== Data supplied

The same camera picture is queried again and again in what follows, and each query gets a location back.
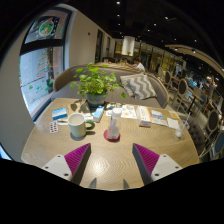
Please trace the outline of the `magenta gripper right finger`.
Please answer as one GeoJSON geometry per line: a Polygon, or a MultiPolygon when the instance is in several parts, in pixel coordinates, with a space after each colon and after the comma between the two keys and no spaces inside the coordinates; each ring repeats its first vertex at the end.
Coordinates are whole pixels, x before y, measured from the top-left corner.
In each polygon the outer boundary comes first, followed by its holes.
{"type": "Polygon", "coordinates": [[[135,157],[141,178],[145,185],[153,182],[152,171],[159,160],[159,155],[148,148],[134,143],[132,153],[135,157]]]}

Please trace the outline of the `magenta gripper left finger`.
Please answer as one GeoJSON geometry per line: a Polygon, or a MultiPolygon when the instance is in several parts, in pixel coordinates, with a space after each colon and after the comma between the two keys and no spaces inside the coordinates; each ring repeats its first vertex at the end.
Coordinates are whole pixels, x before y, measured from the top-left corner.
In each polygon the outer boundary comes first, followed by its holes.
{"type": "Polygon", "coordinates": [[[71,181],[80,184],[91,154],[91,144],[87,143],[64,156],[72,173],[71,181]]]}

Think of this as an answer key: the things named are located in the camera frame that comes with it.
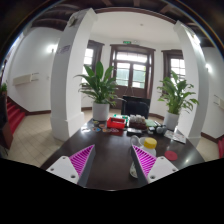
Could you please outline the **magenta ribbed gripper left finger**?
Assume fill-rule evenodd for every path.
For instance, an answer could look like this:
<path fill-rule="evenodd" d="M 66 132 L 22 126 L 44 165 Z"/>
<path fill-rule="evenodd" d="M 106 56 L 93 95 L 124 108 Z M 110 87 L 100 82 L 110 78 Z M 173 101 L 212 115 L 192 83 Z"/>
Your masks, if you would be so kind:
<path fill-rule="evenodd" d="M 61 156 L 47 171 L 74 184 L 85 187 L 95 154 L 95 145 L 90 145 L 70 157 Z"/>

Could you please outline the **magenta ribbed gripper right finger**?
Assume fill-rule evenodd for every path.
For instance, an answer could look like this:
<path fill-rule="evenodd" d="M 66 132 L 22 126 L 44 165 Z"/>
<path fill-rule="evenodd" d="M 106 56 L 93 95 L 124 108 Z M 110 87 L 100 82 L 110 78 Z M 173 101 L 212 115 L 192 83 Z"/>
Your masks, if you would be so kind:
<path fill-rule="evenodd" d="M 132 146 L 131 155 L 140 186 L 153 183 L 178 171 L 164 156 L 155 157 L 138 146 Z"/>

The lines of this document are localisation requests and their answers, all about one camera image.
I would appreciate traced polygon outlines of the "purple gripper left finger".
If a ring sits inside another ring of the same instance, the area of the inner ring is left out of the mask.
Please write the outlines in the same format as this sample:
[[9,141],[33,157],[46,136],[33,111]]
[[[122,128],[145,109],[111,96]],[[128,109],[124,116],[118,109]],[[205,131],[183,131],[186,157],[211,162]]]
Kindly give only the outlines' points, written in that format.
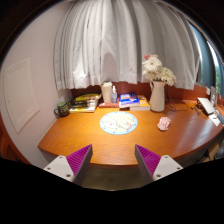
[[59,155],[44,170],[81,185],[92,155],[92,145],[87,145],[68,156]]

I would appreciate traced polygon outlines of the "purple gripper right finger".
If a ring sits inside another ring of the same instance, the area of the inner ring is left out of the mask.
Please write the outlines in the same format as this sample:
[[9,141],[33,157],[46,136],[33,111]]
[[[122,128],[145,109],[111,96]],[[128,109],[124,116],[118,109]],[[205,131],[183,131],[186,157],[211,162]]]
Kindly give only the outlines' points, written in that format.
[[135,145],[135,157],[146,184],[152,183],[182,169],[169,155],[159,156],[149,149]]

====

● What needs to be done
In the preceding material, find each line holding the word "camera" and copy it out.

● Result
The same camera picture is queried again and again in what follows, and each query gets a location back.
Think of this as an answer key: the things named are located in the camera frame that comes with it.
The lines of this document are localisation requests and their answers, all about one camera image.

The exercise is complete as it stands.